=== Assignment ===
The output is a word-for-word repeat of the listing below, free of images.

=== Supplied data ===
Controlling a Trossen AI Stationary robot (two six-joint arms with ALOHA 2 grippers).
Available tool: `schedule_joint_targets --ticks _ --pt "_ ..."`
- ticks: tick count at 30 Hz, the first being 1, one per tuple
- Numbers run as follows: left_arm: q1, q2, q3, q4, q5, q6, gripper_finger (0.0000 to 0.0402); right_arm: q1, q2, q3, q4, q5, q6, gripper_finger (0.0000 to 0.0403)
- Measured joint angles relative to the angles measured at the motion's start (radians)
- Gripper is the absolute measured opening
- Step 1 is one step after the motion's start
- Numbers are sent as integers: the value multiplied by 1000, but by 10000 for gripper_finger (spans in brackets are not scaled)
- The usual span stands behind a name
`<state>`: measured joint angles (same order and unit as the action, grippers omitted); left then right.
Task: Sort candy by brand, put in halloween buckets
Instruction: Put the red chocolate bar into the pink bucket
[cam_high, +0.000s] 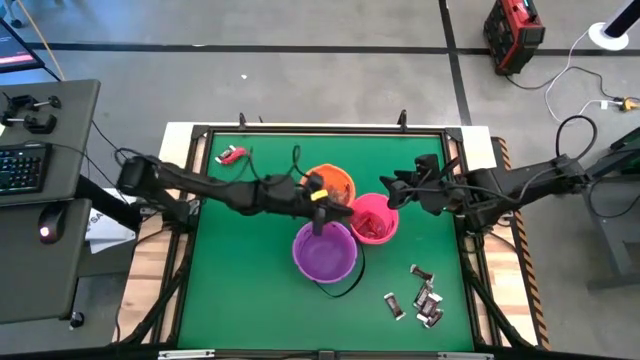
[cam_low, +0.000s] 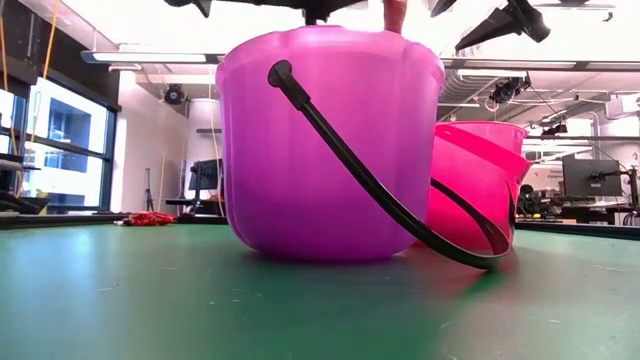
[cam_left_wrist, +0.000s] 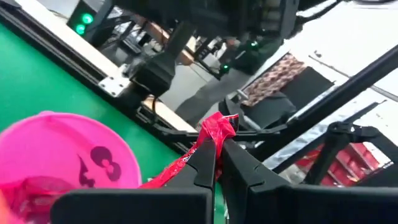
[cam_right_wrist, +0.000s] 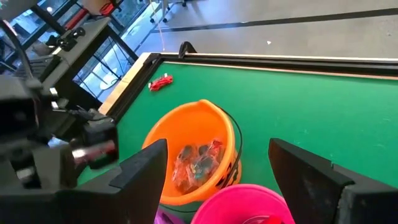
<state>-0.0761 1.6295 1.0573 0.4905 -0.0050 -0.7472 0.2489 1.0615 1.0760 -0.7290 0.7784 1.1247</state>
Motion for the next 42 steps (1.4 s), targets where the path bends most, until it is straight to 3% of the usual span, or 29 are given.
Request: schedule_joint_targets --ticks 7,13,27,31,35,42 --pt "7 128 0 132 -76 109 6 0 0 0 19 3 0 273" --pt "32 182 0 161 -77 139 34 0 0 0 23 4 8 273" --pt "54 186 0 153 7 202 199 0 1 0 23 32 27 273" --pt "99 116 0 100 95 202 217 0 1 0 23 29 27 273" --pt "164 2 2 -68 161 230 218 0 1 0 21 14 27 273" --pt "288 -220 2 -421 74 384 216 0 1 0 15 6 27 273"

=== Expected output ===
Controlling a Trossen AI Stationary robot (two six-joint arms with ALOHA 2 grippers).
Available tool: `schedule_joint_targets --ticks _ --pt "_ ..."`
- ticks: tick count at 30 Hz, the first being 1, one per tuple
- Numbers run as follows: left_arm: q1, q2, q3, q4, q5, q6, gripper_finger (0.0000 to 0.0402); right_arm: q1, q2, q3, q4, q5, q6, gripper_finger (0.0000 to 0.0403)
- Measured joint angles relative to the angles measured at the motion's start (radians)
- Gripper is the absolute measured opening
- Step 1 is one step after the motion's start
- Numbers are sent as integers: the value multiplied by 1000, but by 10000 for gripper_finger (spans in brackets are not scaled)
- The usual span stands behind a name
`<state>`: measured joint angles (same order and unit as the action, grippers omitted); left then right.
Task: Sort candy by brand, put in halloween buckets
Instruction: Put the red chocolate bar into the pink bucket
[cam_high, +0.000s] 
[cam_low, +0.000s] 
[cam_left_wrist, +0.000s] 
[cam_right_wrist, +0.000s] 
<state>-0.0761 1.6295 1.0573 0.4905 -0.0050 -0.7472 0.2489 1.0615 1.0760 -0.7290 0.7784 1.1247</state>
Motion for the next 42 steps (1.4 s), targets where the path bends most, until it is straight to 3% of the usual span, or 29 are given.
Request: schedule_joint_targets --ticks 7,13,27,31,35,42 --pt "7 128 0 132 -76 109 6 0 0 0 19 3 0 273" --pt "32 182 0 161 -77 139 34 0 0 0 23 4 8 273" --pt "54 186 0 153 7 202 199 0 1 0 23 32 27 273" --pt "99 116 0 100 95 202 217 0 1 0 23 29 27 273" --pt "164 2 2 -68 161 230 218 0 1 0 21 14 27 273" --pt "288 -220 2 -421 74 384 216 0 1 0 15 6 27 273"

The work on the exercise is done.